Each variable was collected for each observed transition, and MD represents the number of transition where the data is missing (out of a total of 179 observed transitions).
The results from the joint mixed-effect multivariate logistic regression are presented in Table 4. Only two variables were found to be independently associated with relapse. Participants who had experienced at least one month of abstinence and those with high TCI self-directedness scores at the previous follow-up visit were less likely to relapse (OR = 0.24, CI95% [0.07; 0.82], P = 0.023 and OR = 0.97, CI95% [0.94; 0.99], P = 0.047, respectively).
Factors associated with relapse (N = 79 individuals//154 observed transitions)

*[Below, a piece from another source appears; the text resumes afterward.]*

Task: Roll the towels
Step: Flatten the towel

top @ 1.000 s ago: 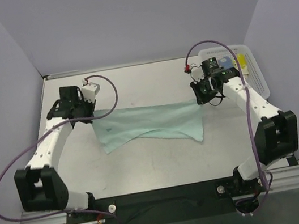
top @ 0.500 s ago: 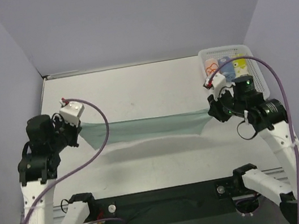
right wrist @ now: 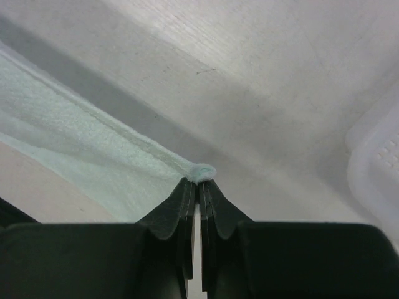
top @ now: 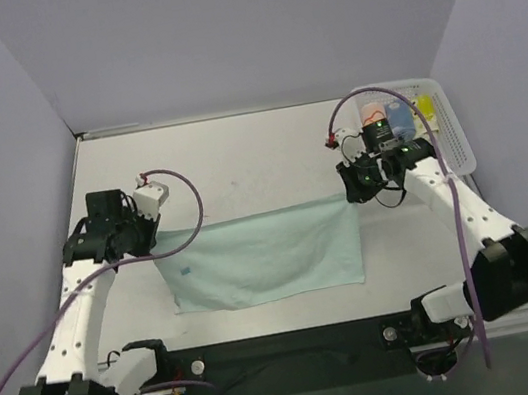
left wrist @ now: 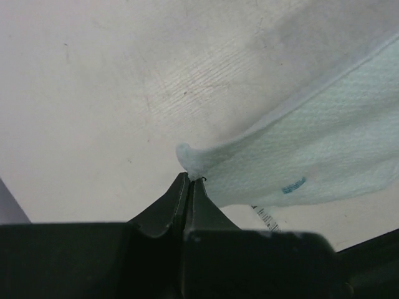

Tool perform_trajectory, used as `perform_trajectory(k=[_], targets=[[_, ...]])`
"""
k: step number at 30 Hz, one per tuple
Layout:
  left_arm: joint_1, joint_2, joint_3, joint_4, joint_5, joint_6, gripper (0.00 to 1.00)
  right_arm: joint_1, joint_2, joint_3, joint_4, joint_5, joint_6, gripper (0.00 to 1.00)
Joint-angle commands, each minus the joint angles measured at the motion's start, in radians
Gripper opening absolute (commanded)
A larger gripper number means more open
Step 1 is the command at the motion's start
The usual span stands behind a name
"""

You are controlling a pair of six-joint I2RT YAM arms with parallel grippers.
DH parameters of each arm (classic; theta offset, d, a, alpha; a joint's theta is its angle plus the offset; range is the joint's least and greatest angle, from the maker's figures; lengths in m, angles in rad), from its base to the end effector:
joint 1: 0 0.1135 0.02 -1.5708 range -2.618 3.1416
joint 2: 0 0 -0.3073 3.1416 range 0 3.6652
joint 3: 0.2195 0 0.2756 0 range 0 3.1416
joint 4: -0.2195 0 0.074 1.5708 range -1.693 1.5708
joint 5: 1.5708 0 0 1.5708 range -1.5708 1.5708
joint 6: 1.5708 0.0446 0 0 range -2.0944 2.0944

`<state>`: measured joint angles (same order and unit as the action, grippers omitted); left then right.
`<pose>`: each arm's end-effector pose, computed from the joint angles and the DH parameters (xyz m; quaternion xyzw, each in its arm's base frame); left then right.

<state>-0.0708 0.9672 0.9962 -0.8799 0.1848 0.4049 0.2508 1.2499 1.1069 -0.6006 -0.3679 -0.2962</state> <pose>0.1893 -0.0216 0.3457 0.2512 0.8980 -0.0268 0.3602 0.2701 0.0858 0.3479 -0.3139 0.8469 0.1585 0.3988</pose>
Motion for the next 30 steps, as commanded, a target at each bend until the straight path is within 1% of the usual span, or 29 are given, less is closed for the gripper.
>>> perform_trajectory(k=[1,2,3,4,5,6,8,9,11,12,15,18,19,20,21,22,23,24,25,26,27,28,29,30], targets=[[0.008,0.172,-0.039,0.195,-0.065,0.012,0.00,0.010,0.190,0.071,0.110,0.075,0.003,0.00],[0.009,0.217,-0.042,0.270,-0.071,-0.004,0.00,0.011,0.238,0.112,0.131,0.078,0.002,0.00],[0.009,0.316,-0.042,0.301,-0.080,-0.011,0.00,0.016,0.287,0.140,0.140,0.086,-0.001,0.00],[0.009,0.368,-0.025,0.324,-0.077,-0.015,0.00,0.022,0.381,0.165,0.150,0.093,-0.004,0.00],[0.011,0.424,-0.005,0.356,-0.074,-0.018,0.00,0.024,0.426,0.212,0.172,0.107,-0.004,0.00],[0.012,0.527,0.011,0.372,-0.071,-0.023,0.00,0.027,0.509,0.234,0.182,0.128,-0.001,0.00],[0.016,0.622,0.073,0.425,-0.067,-0.032,0.00,0.028,0.583,0.281,0.199,0.152,0.009,0.00],[0.017,0.707,0.096,0.439,-0.073,-0.034,0.00,0.030,0.645,0.318,0.200,0.168,0.009,0.00],[0.017,0.789,0.186,0.455,-0.073,-0.034,0.00,0.031,0.695,0.349,0.206,0.214,0.002,0.00],[0.019,0.861,0.221,0.456,-0.073,-0.035,0.00,0.034,0.712,0.355,0.214,0.230,-0.003,0.00],[0.017,0.971,0.327,0.461,-0.067,-0.046,0.00,0.041,0.790,0.409,0.228,0.287,-0.009,0.00],[0.016,1.039,0.407,0.457,-0.059,-0.043,0.00,0.036,0.822,0.467,0.232,0.307,0.006,0.00],[0.016,1.053,0.432,0.446,-0.054,-0.040,0.00,0.036,0.830,0.490,0.234,0.311,0.006,0.03],[0.017,1.068,0.453,0.406,-0.033,-0.028,0.11,0.038,0.836,0.504,0.231,0.319,0.002,0.19],[0.019,1.068,0.488,0.386,-0.015,-0.022,0.24,0.036,0.839,0.510,0.231,0.329,-0.004,0.32],[0.026,1.062,0.496,0.369,0.001,-0.021,0.39,0.035,0.833,0.525,0.228,0.334,-0.006,0.46],[0.031,1.050,0.499,0.354,0.016,-0.029,0.49,0.031,0.824,0.531,0.222,0.334,-0.011,0.57],[0.034,1.014,0.498,0.352,0.010,-0.037,0.69,0.030,0.795,0.539,0.211,0.325,-0.015,0.65],[0.039,0.993,0.499,0.349,-0.004,-0.049,0.76,0.028,0.778,0.548,0.178,0.314,-0.027,0.68],[0.048,0.973,0.504,0.332,-0.021,-0.069,0.85,0.028,0.758,0.565,0.154,0.299,-0.035,0.70],[0.054,0.923,0.507,0.322,-0.016,-0.075,0.97,0.028,0.714,0.570,0.128,0.262,-0.041,0.75],[0.061,0.892,0.501,0.312,-0.001,-0.083,0.97,0.028,0.689,0.570,0.081,0.238,-0.053,0.77],[0.095,0.822,0.492,0.302,0.051,-0.101,0.97,0.028,0.663,0.558,0.059,0.216,-0.058,0.80],[0.106,0.785,0.480,0.300,0.083,-0.115,0.97,0.030,0.613,0.547,0.038,0.198,-0.061,0.81]])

Variables | Ajusted OR | [CI95%] | P-value |
Gambling free period >1 month | 0.24 | [0.07; 0.82] | 0.023 |
Gambling disorder treatment | 1.12 | [0.27; 4.65] | 0.869 |
Self-directedness | 0.97 | [0.94; 0.99] | 0.047 |
Note: [CI 95%]: Confidence Interval of 95%; OR: Odds Ratio.

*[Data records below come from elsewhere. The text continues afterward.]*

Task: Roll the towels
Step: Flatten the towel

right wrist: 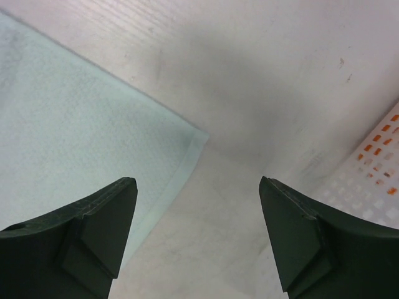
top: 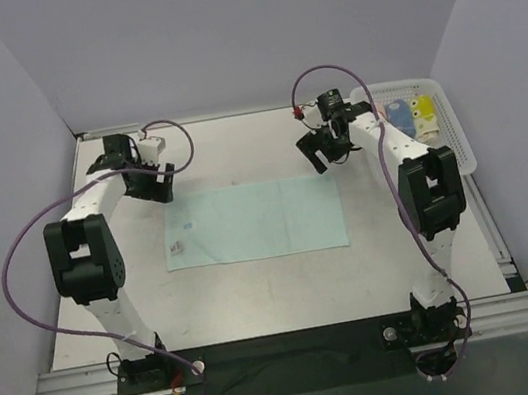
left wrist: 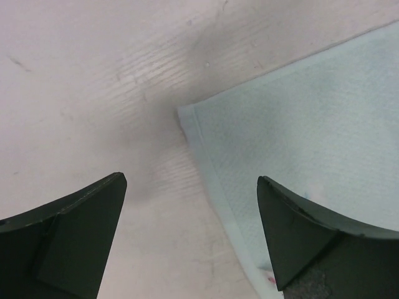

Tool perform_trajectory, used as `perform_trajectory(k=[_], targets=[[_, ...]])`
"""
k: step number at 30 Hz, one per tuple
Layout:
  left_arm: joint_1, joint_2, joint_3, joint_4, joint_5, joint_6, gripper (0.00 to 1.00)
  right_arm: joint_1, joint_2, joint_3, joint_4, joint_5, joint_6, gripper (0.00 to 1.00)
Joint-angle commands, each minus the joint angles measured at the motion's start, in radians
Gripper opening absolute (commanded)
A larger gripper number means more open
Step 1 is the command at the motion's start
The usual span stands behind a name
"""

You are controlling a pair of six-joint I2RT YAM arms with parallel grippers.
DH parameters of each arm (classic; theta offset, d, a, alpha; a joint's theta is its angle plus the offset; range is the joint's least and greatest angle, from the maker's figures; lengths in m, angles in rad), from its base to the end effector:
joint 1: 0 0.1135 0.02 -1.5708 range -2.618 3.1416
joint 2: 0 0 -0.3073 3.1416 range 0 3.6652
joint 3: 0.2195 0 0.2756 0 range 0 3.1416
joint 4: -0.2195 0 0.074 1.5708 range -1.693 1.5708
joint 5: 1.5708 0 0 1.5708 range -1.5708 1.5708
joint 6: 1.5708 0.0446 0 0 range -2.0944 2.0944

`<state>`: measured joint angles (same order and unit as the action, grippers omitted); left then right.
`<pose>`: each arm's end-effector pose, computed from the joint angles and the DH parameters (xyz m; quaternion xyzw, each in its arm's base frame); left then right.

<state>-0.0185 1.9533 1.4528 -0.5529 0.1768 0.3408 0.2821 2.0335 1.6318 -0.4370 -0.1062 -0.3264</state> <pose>0.4576 -0.0163 0.2197 0.1943 0.9434 -0.0434 0.2652 0.4859 0.1458 0.2505 -0.2975 0.8839 0.0416 0.3584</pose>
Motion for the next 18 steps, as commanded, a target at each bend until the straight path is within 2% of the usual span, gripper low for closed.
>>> perform_trajectory(k=[1,4,5,7,8,10,11,13,14,18], targets=[[0.069,-0.240,-0.009,-0.030,0.128,-0.060,0.97,0.005,-0.194,0.005,-0.172,-0.100,-0.037,0.82],[0.121,-0.358,-0.061,-0.036,0.230,-0.134,0.97,0.020,-0.277,-0.085,-0.241,-0.134,-0.034,0.83],[0.129,-0.376,-0.077,-0.082,0.256,-0.160,0.97,0.029,-0.297,-0.113,-0.252,-0.147,-0.031,0.82],[0.134,-0.413,-0.098,-0.152,0.286,-0.103,0.96,0.043,-0.347,-0.203,-0.269,-0.162,-0.016,0.70],[0.134,-0.422,-0.133,-0.212,0.302,-0.054,0.87,0.060,-0.357,-0.231,-0.273,-0.161,0.001,0.62],[0.126,-0.429,-0.178,-0.255,0.299,-0.034,0.69,0.068,-0.375,-0.291,-0.282,-0.176,0.049,0.54],[0.126,-0.432,-0.202,-0.269,0.276,-0.036,0.45,0.074,-0.380,-0.308,-0.282,-0.185,0.062,0.46],[0.121,-0.433,-0.273,-0.277,0.270,-0.029,0.27,0.081,-0.380,-0.345,-0.284,-0.191,0.101,0.38],[0.118,-0.432,-0.291,-0.277,0.256,-0.029,0.15,0.084,-0.375,-0.352,-0.282,-0.190,0.108,0.31],[0.088,-0.403,-0.365,-0.280,0.228,-0.034,0.06,0.095,-0.337,-0.391,-0.279,-0.187,0.153,0.21]])
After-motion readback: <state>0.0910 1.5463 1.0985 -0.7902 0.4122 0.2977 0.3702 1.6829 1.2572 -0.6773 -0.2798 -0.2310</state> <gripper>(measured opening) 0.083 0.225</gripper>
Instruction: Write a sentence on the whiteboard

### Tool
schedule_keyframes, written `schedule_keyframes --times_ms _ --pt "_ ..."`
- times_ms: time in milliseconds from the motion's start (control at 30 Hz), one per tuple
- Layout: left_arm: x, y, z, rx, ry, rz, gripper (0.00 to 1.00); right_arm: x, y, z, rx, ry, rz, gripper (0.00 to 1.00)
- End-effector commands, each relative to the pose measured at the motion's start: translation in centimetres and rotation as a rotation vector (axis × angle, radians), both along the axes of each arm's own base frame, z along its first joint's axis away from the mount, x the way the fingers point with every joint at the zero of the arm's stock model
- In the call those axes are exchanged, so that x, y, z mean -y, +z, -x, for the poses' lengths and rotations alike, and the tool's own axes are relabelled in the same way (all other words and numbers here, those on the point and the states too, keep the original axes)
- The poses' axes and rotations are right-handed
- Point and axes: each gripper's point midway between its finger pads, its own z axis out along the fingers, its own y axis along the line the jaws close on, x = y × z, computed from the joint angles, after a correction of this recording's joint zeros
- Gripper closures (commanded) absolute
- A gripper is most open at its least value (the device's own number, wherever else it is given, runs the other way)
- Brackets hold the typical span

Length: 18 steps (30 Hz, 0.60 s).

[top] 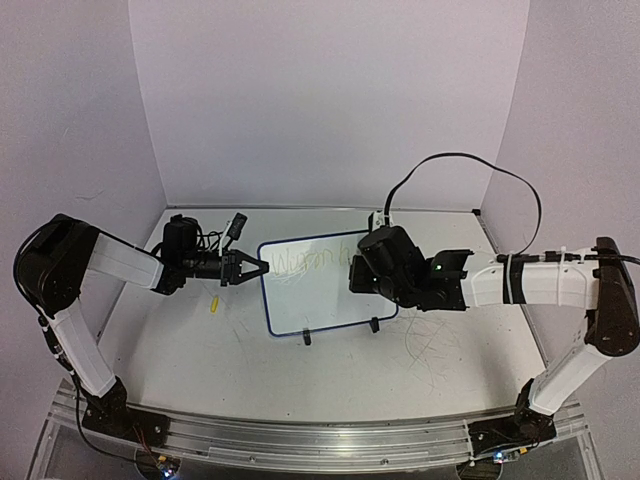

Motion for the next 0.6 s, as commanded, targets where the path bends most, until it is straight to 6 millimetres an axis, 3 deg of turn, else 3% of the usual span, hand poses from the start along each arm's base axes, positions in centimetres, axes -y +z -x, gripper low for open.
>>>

The goodness-of-fit test shows that the final model was well calibrated (P-value = 0.57). The area under the ROC curve is 0.70, showing that the model discriminated well between the patients who relapsed and those who did not.
Discussion
Main results
This five-year follow-up study focused on participants with GD who recovered and their subsequent course (relapse or sustained recovery). In particular, we investigated factors associated with relapse. Several key findings of this work should be highlighted.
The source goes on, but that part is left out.